The DTS-HD Master Audio 2.0 mono sound mix is very typical of its era. Dialogue and song lyrics have been professionally recorded and are always clear and distinct. Sound effects and the background score by Frank Skinner have been combined with the dialogue and singing into a solid single channel. There are no age-related problems with hiss, crackle, pops, or flutter.
Special Features: 3/5
Audio Commentary: film historian Dr. Eddy Von Mueller presents a nicely researched and professionally organized commentary for the movie.
Vintage Documentary (51:52, SD): Canadian comedians Wayne and Shuster present a documentary featuring some of Fields’ greatest set pieces from some of his most memorable movies including If I Had a Million, It’s a Gift, Poppy, Mississippi, You Can’t Cheat an Honest Man, My Little Chickadee, and Never Give a Sucker an Even Break.
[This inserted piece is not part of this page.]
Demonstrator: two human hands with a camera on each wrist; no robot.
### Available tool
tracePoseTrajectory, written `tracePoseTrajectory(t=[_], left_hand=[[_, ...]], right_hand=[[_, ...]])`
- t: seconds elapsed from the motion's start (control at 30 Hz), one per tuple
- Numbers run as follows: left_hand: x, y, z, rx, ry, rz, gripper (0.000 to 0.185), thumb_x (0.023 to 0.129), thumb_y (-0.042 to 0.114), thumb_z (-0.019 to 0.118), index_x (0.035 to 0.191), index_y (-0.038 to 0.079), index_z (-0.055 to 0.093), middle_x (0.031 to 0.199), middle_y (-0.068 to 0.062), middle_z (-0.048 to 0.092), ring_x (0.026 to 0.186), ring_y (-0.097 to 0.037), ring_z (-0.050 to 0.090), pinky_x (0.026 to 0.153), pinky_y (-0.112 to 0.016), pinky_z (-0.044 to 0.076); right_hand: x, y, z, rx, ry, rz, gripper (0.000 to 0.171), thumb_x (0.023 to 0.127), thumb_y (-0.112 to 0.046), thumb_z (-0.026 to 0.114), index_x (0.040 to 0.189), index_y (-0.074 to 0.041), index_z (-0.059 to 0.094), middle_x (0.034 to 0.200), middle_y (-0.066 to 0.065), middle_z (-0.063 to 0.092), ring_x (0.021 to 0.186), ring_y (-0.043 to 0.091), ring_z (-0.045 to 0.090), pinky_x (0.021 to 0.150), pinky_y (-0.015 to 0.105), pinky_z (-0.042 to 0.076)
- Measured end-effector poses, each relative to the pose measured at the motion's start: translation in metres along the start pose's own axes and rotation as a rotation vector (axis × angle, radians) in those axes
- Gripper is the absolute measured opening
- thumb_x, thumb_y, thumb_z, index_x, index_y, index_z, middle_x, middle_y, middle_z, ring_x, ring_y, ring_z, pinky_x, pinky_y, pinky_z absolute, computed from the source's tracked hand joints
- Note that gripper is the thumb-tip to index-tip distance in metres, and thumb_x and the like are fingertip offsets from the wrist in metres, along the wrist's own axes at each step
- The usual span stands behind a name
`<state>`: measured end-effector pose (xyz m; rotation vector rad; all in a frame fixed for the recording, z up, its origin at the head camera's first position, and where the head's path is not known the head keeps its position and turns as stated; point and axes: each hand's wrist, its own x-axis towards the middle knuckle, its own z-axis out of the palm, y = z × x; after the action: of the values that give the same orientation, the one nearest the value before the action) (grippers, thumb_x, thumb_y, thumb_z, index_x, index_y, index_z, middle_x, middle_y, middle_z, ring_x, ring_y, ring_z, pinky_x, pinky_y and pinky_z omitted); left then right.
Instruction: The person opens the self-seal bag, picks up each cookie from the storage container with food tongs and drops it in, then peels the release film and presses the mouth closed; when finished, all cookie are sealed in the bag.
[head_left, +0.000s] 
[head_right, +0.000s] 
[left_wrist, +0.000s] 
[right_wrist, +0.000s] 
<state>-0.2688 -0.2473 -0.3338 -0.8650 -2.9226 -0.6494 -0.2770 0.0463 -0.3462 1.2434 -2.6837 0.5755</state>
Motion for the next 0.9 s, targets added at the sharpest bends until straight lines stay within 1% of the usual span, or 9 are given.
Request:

Kino Trailers: The Great McGinty, Murder, He Says, Road to Utopia.
While its narrative is discombobulated to the point of absurdity, Edward Cline’s Never Give a Sucker an Even Break contains the quintessential W.C. Fields in his last starring movie role. Fans of the great comedian won’t want to miss this new Blu-ray release of one of his craziest and most surreal movies.